Zmynd15, zinc finger MYND-type containing 15, acts as a histone deacetylase-dependent transcriptional repressor. It controls the normal temporal expression of haploid cell genes during spermiogenesis, which is a crucial process in spermatogenesis where spermatids develop into spermatozoa. Zmynd15 is essential for male fertility as it may regulate spermatogenesis by interacting with key molecules like DPY19L2, AKAP4, and FSIP2 involved in sperm development, and might also mediate the expression of the autophagy-associated protein SPATA33 to maintain sperm individualisation and unnecessary cytoplasm removal [4,1].

In mouse models, inactivation of Zmynd15 results in early activation of transcription of numerous important haploid genes such as Prm1, Tnp1, Spem1, and Catpser3, depletion of late spermatids, and male infertility, indicating its essential role in sperm production [4].

In human studies, sequencing in infertile men has identified various Zmynd15 variants. For example, in a cohort of infertile Chinese men, 31 Zmynd15 variants were found in 227 patients, with 3 deleterious biallelic variants detected in 3 affected individuals with oligoasthenoteratozoospermia, showing a biallelic pathogenic mutation frequency of 1.3% [1]. Three novel homozygous truncating variants in Zmynd15 were identified in 1.37% of unrelated patients with severe oligozoospermia [2]. A homozygous loss-of-function variant in Zmynd15 was found in a subject with severe oligozoospermia and a phenotypic diagnosis of macrozoospermia [3]. Also, truncating mutations in Zmynd15 were identified in a family with idiopathic azoospermia [5].

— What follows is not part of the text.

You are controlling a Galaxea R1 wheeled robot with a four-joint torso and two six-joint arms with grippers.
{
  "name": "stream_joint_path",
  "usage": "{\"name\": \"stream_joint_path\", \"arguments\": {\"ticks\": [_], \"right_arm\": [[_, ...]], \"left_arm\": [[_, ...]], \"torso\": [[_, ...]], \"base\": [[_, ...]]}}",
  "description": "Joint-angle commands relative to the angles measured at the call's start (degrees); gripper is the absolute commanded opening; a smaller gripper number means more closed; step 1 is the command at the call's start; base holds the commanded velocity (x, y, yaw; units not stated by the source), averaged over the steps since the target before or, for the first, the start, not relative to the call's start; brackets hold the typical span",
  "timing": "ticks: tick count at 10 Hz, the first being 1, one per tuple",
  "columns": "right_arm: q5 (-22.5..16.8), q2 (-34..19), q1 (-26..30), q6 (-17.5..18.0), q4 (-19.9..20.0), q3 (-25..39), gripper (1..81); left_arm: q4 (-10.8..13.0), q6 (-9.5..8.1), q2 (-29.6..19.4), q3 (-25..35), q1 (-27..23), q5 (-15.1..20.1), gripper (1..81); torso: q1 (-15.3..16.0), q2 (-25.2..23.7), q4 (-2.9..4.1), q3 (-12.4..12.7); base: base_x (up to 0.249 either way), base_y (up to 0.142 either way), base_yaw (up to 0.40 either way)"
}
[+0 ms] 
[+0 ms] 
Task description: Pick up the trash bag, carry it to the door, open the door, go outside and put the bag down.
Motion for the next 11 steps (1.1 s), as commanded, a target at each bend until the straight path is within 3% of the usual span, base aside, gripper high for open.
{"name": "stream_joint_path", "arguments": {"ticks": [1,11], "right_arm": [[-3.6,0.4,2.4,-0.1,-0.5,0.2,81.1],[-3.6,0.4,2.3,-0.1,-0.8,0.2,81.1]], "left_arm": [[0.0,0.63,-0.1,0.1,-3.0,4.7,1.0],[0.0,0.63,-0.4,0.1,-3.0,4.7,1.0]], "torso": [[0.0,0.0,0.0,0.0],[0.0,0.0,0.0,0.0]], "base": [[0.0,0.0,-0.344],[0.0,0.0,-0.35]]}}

In conclusion, Zmynd15 is essential for spermiogenesis and male fertility. Its inactivation in mouse models and identification of variants in human infertile patients highlight its significance in male reproductive diseases. The study of Zmynd15 using gene knockout models has provided insights into the genetic basis of male infertility, potentially guiding genetic counseling and diagnosis [1,2,3,4,5].